The frequentist coverage guarantee comes from a bootstrap-like assumption that [with tolerance equal to zero] the distribution of the ABC/ACC/ACDC random parameter around an estimate of the parameter given the summary statistic is identical to the [frequentist] distribution of this estimate around the true parameter [given the true parameter, although this conditioning makes no sense outside a Bayesian framework]. (There must be a typo in the paper when the authors define [p.10] the estimator as minimising the derivative of the density of the summary statistic, while still calling it an MLE.) That this bootstrap-like assumption holds is established (in Theorem 1) under a CLT on this MLE and assumptions on the data-dependent proposal that connect it to the density of the summary statistic. Connection that seem to imply a data-dependence as well as a certain knowledge about this density.
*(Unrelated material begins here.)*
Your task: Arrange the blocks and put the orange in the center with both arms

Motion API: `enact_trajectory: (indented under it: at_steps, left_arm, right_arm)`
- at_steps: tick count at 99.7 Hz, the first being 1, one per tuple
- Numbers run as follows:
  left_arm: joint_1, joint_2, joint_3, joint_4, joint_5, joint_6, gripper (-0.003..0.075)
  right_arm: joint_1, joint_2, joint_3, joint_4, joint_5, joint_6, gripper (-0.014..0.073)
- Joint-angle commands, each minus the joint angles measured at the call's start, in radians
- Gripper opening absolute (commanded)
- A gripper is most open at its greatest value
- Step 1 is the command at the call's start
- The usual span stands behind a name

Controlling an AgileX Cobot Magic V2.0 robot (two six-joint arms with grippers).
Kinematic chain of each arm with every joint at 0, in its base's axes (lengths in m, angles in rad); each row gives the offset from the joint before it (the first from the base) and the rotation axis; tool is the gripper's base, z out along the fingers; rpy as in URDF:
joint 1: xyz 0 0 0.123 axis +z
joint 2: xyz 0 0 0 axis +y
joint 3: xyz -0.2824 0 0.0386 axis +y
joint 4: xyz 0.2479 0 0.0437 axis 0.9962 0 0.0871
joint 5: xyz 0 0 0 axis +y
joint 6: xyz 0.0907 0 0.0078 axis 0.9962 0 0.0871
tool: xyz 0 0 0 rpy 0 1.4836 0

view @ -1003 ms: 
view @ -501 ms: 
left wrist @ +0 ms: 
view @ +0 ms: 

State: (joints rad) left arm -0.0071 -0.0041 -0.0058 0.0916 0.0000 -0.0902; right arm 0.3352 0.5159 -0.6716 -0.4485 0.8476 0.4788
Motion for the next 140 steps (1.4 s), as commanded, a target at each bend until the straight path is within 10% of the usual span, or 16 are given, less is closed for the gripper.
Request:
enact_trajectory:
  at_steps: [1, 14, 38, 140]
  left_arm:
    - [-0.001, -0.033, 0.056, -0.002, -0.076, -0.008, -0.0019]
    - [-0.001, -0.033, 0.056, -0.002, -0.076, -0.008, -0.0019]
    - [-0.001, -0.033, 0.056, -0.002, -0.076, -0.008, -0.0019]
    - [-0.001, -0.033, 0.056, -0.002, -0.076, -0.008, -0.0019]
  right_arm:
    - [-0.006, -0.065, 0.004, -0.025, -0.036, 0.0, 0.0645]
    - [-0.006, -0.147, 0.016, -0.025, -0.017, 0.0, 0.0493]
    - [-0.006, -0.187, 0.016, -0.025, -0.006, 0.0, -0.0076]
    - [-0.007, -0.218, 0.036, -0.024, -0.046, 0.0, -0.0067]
What I find most surprising in this derivation is the total absence of conditions or even discussion on the tolerance level which, as we have shown, is paramount to the validation or invalidation of ABC inference. It sounds like the authors of Approximate confidence distribution computing are setting ε equal to zero for those theoretical derivations. While in practice they apply rules [for choosing ε] they do not voice out, but which result in very different acceptance rates for the ACC version they oppose to an ABC version. (In all illustrations, it seems that ε=0.1, which does not make much sense.) All in all, I am thus rather skeptical about the practical implications of the paper in that it seems to achieve confidence guarantees by first assuming proper if implicit choices of summary statistics and parameter generating distribution.